Petjinan dankt zijn naam aan het grote aantal Chinese winkels. (Tjina betekent China in het Indonesisch). Het was geen echte China town maar meer een stuk China street.
Petjinan en Malioboro vormden samen de belangrijkste winkelstraat van Djogja. De eigenaren van de toko's (winkels) behoorden tot verschillende etnische groepen. In volgorde van afnemend aantal waren het Chinezen, Japanners, Bombayers (Indiërs) en Arabieren. Ik herinner mij geen echte Indonesische toko. De grote hotels, autozaken, de boekhandel (Kolff Buning) en de apotheek (Rathkamp) waren in Nederlandse handen.
Vanaf de spoorwegovergang tot het monument "Witte Paal' werd de weg Toegoe genoemd.
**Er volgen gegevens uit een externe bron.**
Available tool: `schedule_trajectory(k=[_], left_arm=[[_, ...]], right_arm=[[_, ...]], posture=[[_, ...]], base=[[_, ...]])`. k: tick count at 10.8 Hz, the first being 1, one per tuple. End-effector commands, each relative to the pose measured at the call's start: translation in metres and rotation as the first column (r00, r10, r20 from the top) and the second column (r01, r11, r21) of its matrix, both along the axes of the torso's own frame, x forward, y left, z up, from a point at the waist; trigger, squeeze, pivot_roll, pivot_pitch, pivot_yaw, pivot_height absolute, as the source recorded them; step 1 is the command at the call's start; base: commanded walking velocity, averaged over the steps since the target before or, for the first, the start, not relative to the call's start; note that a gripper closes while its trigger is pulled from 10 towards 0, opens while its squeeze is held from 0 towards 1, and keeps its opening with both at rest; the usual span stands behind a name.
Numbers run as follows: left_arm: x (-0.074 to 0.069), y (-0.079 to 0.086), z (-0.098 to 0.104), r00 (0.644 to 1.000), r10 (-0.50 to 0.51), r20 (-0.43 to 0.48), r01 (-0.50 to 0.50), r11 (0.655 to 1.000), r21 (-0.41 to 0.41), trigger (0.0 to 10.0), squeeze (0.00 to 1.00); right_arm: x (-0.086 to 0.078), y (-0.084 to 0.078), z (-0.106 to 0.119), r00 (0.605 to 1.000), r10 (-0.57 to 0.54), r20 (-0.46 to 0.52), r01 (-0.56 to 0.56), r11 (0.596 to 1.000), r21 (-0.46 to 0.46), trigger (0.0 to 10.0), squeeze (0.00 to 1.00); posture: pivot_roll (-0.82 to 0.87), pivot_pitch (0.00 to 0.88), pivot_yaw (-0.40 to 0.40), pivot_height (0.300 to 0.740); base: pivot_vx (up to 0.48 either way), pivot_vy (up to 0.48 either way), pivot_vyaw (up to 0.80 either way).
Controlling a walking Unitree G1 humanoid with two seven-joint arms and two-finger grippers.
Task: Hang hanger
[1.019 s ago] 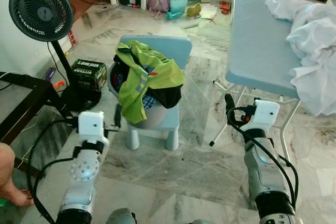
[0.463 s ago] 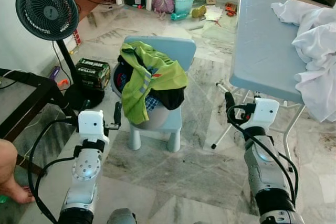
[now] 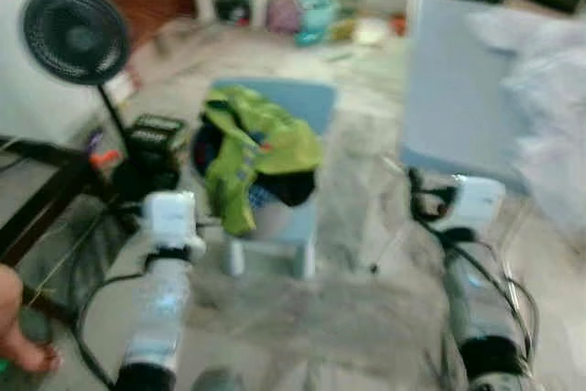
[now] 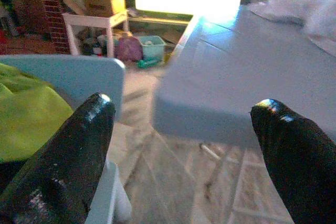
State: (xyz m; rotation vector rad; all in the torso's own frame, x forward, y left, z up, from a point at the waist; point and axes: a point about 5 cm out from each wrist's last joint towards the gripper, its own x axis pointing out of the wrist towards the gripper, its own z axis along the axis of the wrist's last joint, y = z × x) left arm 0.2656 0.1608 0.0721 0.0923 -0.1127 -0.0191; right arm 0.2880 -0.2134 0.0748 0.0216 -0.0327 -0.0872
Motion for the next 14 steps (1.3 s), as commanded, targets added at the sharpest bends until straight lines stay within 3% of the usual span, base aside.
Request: schedule_trajectory(k=[1,8,11,12,14], left_arm=[[-0.001,0.01,0.001,1.0,0.025,0.0,-0.025,0.999,0.021,10.0,0.0],[-0.003,0.01,-0.001,0.999,0.033,-0.006,-0.032,0.999,0.018,10.0,0.0],[-0.006,0.012,-0.008,0.996,0.073,-0.055,-0.071,0.997,0.024,10.0,0.0],[-0.009,0.018,-0.02,0.989,0.091,-0.12,-0.089,0.996,0.024,10.0,0.0],[-0.01,0.025,-0.02,0.986,0.113,-0.125,-0.111,0.993,0.025,10.0,0.0]], right_arm=[[0.004,0.01,0.004,1.0,0.024,0.02,-0.024,1.0,0.011,10.0,0.01],[0.003,0.015,0.005,0.998,0.062,0.029,-0.061,0.998,-0.03,10.0,0.01],[0.002,0.016,0.003,0.997,0.07,0.018,-0.069,0.997,-0.036,10.0,0.02],[0.002,0.017,0.004,0.996,0.083,0.02,-0.082,0.995,-0.048,10.0,0.01],[-0.002,0.017,0.004,0.995,0.104,0.012,-0.103,0.993,-0.06,10.0,0.02]], posture=[[0.09,0.082,-0.071,0.74],[0.09,0.092,-0.073,0.74],[0.09,0.101,-0.08,0.74],[0.09,0.113,-0.088,0.74],[0.08,0.135,-0.098,0.74]], base=[[0.48,0.0,0.0],[0.455,0.0,0.1],[0.082,0.0,0.0],[0.0,0.0,0.0],[0.0,0.0,0.0]])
Voorbij de 'Witte Paal" krijgen wij Djetis, waarna de de naam tenslotte veranderde in Kweekschoollaan. In in dit laatste stuk bevonden zich de HBS en het kantoor van Waterschap Opak Prògò, waar Pap werkte. Deze waren ongeveer vijfhonderd meter verwijderd van ons huis.
'sMorgens sorteerde Aboe, de huisjongen, de fietsen netjes naast elkaar. Wij hoefden ons nooit zorgen te maken om een lekke band. De eerste in de rij was de Raleigh met trommelremmen van Pap waarna de fietsen volgden van René, Jan, Jossie, Maud, Edna en tenslotte de kinderfiets van mij. Tientallen jaren later herinnerden mijn vroegere stadgenoten zich mij als 'de jongen met de kleine fiets'.